Easy Test Analysis

Introduction

The easy test focuses on basic XML parsing using the xml2 package. It involves extracting specific information from a simple XML document. The code snippet below demonstrates how to load the xml2 package and parse a simple XML document to extract the director name for the second movie.

Setting Up the Environment

Section 1: Loading Libraries and XML String

library(xml2)
library(stringr)

xml_string <- c( '<?xml version="1.0" encoding="UTF-8"?>',
  '<movies>',
  '<movie mins="126" lang="eng">',
  '<title>Good Will Hunting</title>',
  '<director>',
  '<first_name>Gus</first_name>',
  '<last_name>Van Sant</last_name>',
  '</director>',
  '<year>1998</year>',
  '<genre>drama</genre>',
  '</movie>',
  '<movie mins="106" lang="spa">',
  '<title>Y tu mama tambien</title>',
  '<director>',
  '<first_name>Alfonso</first_name>',
  '<last_name>Cuaron</last_name>',
  '</director>',
  '<year>2001</year>',
  '<genre>drama</genre>',
  '</movie>',
  '</movies>')

Explanation:

The xml2 library is loaded to handle XML data in R.
The stringr library is loaded for string manipulation, though it’s not used in this snippet.
An XML string representing a list of movies is defined, including details like title, director, year, and genre.

Section 2: Parsing the XML Document

doc <- read_xml(paste(xml_string, collapse = ''))
doc

## {xml_document}
## <movies>
## [1] <movie mins="126" lang="eng">\n  <title>Good Will Hunting</title>\n  <dir ...
## [2] <movie mins="106" lang="spa">\n  <title>Y tu mama tambien</title>\n  <dir ...

Explanation:

The read_xml function from the xml2 package is used to parse the XML string into an XML document object.
The paste function with collapse = ’’ is used to concatenate the XML string into a single string before parsing.
The parsed XML document is stored in the variable doc.

Section 3: Navigating the XML Document

tu_mama <- xml_child(doc, search = 2)
tu_mama

## {xml_node}
## <movie mins="106" lang="spa">
## [1] <title>Y tu mama tambien</title>
## [2] <director>\n  <first_name>Alfonso</first_name>\n  <last_name>Cuaron</last ...
## [3] <year>2001</year>
## [4] <genre>drama</genre>

xml_children(tu_mama)

## {xml_nodeset (4)}
## [1] <title>Y tu mama tambien</title>
## [2] <director>\n  <first_name>Alfonso</first_name>\n  <last_name>Cuaron</last ...
## [3] <year>2001</year>
## [4] <genre>drama</genre>

Explanation

The xml_children function lists all child nodes of the XML document.
The xml_child function is used to select a specific child node by its index, in this case, the second movie.

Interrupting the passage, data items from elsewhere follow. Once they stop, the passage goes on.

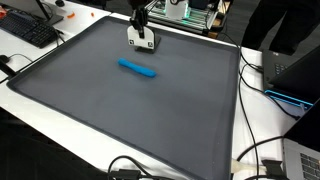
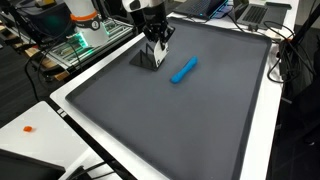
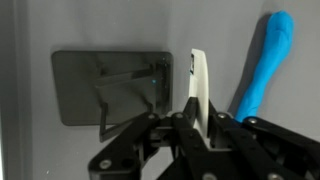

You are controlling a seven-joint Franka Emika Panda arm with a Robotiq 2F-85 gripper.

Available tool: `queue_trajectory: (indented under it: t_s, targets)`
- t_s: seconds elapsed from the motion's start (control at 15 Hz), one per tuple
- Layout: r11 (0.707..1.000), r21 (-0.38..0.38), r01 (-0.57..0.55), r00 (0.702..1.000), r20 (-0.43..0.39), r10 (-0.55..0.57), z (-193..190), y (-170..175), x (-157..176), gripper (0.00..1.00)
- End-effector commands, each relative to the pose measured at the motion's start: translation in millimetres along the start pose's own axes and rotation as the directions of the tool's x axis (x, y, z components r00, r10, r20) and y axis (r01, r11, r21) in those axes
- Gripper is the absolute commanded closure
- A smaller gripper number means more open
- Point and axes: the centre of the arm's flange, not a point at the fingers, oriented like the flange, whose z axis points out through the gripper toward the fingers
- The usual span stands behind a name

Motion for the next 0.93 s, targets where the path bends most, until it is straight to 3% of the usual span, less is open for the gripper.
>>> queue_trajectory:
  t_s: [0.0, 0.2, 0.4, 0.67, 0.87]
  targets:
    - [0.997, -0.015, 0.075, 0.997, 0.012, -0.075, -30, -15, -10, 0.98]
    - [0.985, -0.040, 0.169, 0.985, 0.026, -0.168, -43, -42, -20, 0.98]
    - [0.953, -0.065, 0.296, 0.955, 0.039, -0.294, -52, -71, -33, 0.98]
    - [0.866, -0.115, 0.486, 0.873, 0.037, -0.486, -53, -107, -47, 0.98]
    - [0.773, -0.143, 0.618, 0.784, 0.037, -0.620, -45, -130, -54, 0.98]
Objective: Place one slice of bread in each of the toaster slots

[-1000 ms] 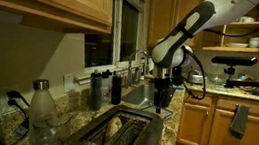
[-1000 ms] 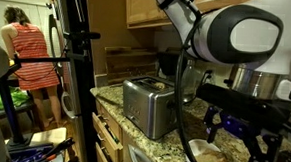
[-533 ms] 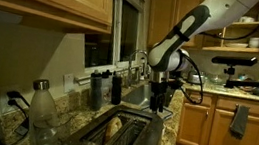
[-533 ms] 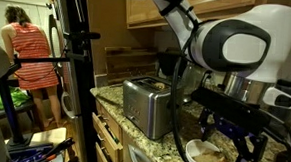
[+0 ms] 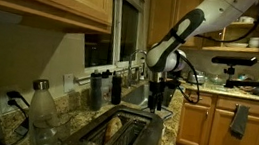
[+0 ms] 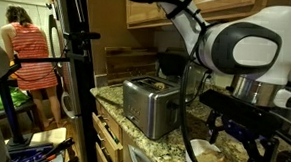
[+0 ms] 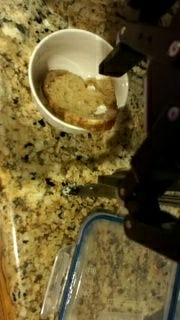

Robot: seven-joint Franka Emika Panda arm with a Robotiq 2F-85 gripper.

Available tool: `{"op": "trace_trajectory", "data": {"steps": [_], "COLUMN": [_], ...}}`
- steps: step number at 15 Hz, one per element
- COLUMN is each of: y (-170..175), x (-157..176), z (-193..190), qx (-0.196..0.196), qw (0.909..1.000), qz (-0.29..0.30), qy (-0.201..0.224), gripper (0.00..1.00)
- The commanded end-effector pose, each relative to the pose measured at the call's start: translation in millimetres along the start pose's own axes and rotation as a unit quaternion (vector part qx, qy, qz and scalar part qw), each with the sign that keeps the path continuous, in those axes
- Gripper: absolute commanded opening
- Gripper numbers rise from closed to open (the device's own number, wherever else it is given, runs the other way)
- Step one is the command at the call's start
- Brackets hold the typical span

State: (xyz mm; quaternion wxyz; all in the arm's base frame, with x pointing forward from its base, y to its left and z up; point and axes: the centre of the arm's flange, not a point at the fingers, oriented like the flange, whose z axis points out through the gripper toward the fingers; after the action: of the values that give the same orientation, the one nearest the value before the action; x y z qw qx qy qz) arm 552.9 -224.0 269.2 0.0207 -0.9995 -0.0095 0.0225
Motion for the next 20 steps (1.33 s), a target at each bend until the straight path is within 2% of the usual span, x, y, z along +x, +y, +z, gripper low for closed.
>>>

Section 4: Extracting director Information

director <- xml_child(tu_mama,"director")
director

## {xml_node}
## <director>
## [1] <first_name>Alfonso</first_name>
## [2] <last_name>Cuaron</last_name>

xml_contents(director)

## {xml_nodeset (2)}
## [1] <first_name>Alfonso</first_name>
## [2] <last_name>Cuaron</last_name>

xml_text(director)

## [1] "AlfonsoCuaron"

Explanation

The xml_child function is used again to select the “director” child node of the selected movie.
The xml_contents function lists all nodes within the “director” node.
The xml_text function extracts the text content of the “director” node, providing the director’s name.